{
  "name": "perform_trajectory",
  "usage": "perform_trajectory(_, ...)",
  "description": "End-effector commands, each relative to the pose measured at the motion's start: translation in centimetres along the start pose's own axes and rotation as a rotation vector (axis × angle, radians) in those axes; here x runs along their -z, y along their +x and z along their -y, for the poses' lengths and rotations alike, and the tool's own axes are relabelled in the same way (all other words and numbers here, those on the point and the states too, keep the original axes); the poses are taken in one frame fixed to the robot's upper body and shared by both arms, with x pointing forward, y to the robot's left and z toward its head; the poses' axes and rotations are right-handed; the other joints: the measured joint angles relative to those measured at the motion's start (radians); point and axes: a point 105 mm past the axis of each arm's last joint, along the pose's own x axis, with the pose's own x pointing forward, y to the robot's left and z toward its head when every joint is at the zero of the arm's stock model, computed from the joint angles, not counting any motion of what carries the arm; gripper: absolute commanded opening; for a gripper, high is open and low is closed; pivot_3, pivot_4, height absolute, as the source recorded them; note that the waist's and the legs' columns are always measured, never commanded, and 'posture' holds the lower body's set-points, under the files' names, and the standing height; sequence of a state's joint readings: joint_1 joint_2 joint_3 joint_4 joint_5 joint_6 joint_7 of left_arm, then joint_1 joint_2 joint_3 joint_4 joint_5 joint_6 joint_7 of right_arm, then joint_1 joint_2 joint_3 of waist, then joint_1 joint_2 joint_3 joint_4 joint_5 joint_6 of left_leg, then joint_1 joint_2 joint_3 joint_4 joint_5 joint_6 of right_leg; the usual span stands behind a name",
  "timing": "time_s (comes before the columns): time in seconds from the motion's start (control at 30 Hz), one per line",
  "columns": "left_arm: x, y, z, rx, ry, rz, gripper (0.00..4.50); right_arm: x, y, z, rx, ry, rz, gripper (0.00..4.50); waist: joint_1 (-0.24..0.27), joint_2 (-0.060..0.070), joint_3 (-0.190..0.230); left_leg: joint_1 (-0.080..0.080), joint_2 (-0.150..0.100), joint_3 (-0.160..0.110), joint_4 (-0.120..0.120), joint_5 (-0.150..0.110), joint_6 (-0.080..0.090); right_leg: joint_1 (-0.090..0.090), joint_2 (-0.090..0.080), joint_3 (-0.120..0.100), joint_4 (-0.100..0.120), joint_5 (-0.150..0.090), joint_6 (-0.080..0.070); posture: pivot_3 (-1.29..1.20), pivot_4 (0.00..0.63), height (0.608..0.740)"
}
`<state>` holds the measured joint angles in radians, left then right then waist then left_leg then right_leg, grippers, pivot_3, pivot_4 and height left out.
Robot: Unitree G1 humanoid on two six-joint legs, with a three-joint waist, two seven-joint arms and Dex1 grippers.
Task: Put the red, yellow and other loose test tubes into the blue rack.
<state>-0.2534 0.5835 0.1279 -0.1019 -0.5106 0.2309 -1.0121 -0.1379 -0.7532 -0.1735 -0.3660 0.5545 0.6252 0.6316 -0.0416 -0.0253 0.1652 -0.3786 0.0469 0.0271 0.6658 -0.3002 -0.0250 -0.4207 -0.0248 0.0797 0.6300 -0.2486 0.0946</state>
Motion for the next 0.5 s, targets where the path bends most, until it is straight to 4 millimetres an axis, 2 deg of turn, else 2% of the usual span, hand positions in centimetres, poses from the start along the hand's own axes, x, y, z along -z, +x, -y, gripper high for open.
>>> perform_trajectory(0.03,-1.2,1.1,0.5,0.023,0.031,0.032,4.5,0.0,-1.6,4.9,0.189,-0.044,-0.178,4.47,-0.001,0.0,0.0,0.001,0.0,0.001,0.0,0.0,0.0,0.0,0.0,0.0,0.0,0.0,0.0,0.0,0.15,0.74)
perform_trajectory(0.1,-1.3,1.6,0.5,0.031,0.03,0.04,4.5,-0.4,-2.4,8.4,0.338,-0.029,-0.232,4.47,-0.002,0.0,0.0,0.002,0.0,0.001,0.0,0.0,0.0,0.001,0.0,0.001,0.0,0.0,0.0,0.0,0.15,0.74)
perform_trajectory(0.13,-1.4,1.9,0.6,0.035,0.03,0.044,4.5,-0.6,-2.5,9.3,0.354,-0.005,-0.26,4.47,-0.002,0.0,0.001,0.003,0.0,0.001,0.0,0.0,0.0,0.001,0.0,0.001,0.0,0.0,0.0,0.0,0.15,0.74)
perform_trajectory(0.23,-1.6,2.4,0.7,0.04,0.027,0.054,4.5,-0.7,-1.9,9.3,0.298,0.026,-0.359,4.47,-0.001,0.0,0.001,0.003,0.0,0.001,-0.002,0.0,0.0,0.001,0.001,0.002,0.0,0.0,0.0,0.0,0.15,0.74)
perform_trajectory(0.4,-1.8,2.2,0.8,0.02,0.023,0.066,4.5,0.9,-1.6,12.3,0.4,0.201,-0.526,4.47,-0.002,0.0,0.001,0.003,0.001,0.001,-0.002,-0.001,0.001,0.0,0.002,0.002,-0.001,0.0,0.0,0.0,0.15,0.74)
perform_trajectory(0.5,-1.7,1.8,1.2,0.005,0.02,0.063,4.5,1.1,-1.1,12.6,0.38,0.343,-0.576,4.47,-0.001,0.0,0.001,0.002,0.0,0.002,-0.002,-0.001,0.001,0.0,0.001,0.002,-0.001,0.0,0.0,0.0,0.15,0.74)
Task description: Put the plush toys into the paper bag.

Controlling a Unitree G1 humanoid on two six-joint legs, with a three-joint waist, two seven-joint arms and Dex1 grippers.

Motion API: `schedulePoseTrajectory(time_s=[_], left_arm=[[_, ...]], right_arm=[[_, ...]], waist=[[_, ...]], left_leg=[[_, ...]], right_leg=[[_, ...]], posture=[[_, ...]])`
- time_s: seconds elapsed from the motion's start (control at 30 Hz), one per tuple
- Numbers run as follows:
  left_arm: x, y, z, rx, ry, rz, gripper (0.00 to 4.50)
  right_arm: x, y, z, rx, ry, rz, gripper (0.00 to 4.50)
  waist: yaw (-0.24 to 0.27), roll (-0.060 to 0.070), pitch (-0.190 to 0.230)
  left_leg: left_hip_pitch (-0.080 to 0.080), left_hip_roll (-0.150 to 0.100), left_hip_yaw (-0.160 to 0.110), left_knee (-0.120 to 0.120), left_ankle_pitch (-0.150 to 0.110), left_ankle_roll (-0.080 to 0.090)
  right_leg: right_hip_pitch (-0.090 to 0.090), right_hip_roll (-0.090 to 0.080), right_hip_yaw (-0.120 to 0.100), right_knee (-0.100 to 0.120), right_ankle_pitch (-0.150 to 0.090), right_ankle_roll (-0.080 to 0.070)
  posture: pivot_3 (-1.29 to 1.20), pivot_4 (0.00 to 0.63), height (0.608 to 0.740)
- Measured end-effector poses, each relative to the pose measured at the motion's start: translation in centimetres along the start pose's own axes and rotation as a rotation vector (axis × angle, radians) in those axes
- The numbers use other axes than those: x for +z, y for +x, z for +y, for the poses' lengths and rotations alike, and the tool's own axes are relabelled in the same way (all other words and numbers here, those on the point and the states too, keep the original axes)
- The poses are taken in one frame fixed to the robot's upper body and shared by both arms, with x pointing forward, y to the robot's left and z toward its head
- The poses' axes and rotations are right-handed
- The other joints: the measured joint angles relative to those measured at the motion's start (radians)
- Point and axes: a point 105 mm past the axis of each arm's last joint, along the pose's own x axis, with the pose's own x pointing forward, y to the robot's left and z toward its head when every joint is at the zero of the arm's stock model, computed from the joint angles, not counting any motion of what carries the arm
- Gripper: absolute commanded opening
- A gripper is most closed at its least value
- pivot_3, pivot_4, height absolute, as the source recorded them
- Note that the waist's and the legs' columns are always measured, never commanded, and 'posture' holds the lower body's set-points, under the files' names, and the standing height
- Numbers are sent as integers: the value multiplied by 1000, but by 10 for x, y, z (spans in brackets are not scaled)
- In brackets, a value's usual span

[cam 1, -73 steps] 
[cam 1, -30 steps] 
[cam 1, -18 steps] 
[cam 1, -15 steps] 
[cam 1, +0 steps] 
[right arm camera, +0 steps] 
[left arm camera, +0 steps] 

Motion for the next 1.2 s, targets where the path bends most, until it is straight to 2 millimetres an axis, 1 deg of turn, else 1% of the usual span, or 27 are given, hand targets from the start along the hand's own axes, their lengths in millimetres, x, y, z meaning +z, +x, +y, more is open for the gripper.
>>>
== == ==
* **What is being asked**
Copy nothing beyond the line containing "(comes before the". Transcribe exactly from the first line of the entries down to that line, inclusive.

* **Exercise answer**
{
  "name": "perform_trajectory",
  "usage": "perform_trajectory(_, ...)",
  "description": "End-effector commands, each relative to the pose measured at the motion's start: translation in centimetres along the start pose's own axes and rotation as a rotation vector (axis × angle, radians) in those axes; here x runs along their -z, y along their +x and z along their -y, for the poses' lengths and rotations alike, and the tool's own axes are relabelled in the same way (all other words and numbers here, those on the point and the states too, keep the original axes); the poses are taken in one frame fixed to the robot's upper body and shared by both arms, with x pointing forward, y to the robot's left and z toward its head; the poses' axes and rotations are right-handed; the other joints: the measured joint angles relative to those measured at the motion's start (radians); point and axes: a point 105 mm past the axis of each arm's last joint, along the pose's own x axis, with the pose's own x pointing forward, y to the robot's left and z toward its head when every joint is at the zero of the arm's stock model, computed from the joint angles, not counting any motion of what carries the arm; gripper: absolute commanded opening; for a gripper, high is open and low is closed; pivot_3, pivot_4, height absolute, as the source recorded them; note that the waist's and the legs' columns are always measured, never commanded, and 'posture' holds the lower body's set-points, under the files' names, and the standing height; sequence of a state's joint readings: joint_1 joint_2 joint_3 joint_4 joint_5 joint_6 joint_7 of left_arm, then joint_1 joint_2 joint_3 joint_4 joint_5 joint_6 joint_7 of right_arm, then joint_1 joint_2 joint_3 of waist, then joint_1 joint_2 joint_3 joint_4 joint_5 joint_6 of left_leg, then joint_1 joint_2 joint_3 joint_4 joint_5 joint_6 of right_leg; the usual span stands behind a name",
  "timing": "time_s (comes before the columns): time in seconds from the motion's start (control at 30 Hz), one per line",

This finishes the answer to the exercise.